In a recent article published in the journal Nature Medicine, researchers presented findings from the RAte control Therapy Evaluation in permanent Atrial Fibrillation (RATE-AF) trial, which aimed to assess the effectiveness of consumer wearable devices in monitoring heart rate control in older patients diagnosed with permanent atrial fibrillation and heart failure. The study specifically compared the impacts of digoxin and beta-blockers on heart rate, leveraging data collected through wearable technology over a 20-week period.

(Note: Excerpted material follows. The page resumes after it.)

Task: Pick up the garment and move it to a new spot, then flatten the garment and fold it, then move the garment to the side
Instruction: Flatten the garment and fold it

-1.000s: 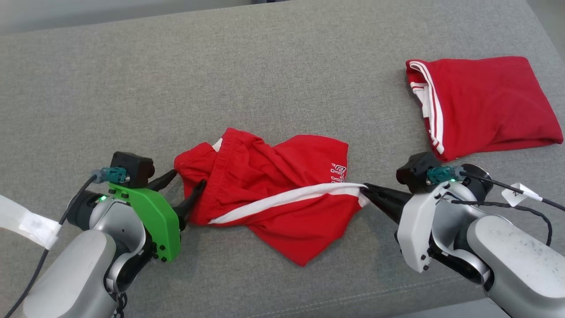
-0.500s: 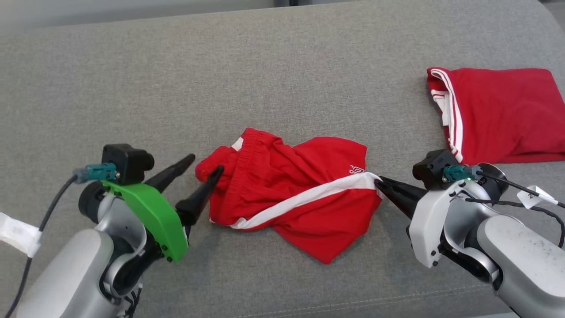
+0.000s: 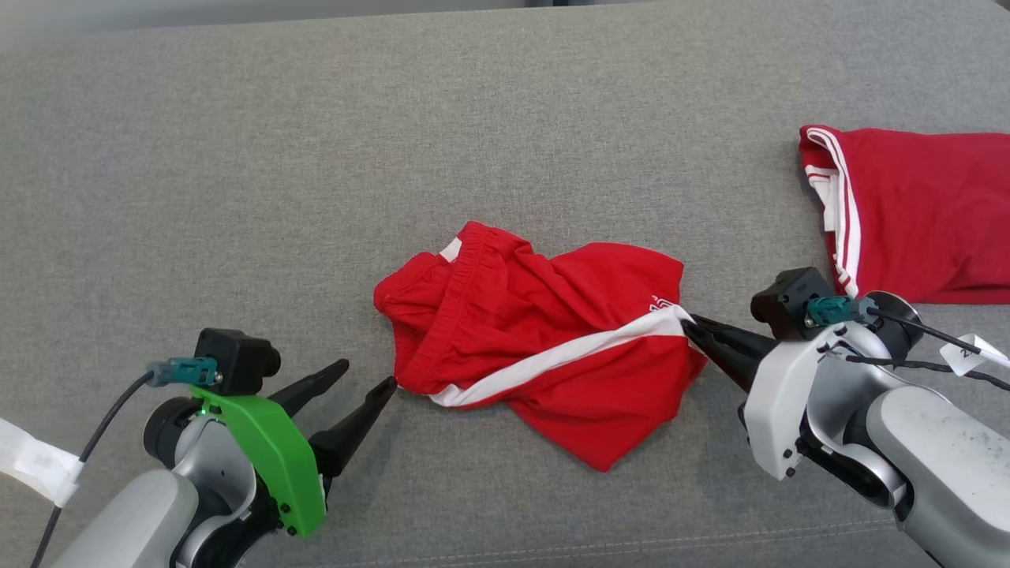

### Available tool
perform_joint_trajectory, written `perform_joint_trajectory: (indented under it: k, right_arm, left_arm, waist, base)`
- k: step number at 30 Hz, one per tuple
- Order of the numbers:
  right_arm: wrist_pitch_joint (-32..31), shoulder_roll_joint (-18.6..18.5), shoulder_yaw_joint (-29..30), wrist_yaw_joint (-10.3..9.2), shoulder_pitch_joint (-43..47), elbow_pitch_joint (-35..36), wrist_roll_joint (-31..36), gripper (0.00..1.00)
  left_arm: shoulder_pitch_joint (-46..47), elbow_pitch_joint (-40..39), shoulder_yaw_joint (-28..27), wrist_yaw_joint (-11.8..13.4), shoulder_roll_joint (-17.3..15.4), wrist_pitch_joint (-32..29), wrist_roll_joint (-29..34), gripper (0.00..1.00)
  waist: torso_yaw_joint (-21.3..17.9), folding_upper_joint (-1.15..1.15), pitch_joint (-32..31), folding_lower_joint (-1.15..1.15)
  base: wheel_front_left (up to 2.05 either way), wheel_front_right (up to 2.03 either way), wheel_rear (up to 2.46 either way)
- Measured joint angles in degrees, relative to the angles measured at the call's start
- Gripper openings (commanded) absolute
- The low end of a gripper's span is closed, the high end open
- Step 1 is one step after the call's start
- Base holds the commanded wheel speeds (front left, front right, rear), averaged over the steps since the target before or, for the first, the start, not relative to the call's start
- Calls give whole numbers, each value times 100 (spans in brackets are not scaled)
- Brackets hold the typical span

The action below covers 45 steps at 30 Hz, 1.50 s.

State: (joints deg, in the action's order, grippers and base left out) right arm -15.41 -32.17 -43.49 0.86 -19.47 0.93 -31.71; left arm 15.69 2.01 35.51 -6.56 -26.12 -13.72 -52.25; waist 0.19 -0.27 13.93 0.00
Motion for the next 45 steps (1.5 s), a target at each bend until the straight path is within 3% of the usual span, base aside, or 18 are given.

Wearable Devices Monitor Heart Rate in Atrial Fibrillation
F1 scores combining precision and recall of each model are presented along with 95% CI for the prediction of NYHA functional class at the end of follow-up (mean 5 months); an F1 score of 0.35 (dashed line) is equivalent to chance. Derived from wearable sensor data from n = 41 individual patients. Image Credit: https://www.nature.com/articles/s41591-024-03094-4

Background

Atrial fibrillation is a common arrhythmia associated with increased morbidity and mortality, particularly in older adults. Effective heart rate control is crucial for managing symptoms and improving the quality of life in these patients. Traditional methods of monitoring heart rate often rely on periodic clinical assessments, which may not capture real-time fluctuations. The integration of wearable devices offers a novel approach to continuous monitoring, potentially enhancing patient management and treatment outcomes.

The Current Study

The RATE-AF trial was designed as a randomized controlled trial to evaluate the effectiveness of consumer-grade wearable devices in monitoring heart rate control among older patients with permanent atrial fibrillation and heart failure. The study enrolled a total of 53 participants, aged 65 years and older, with a diagnosis of permanent atrial fibrillation and heart failure.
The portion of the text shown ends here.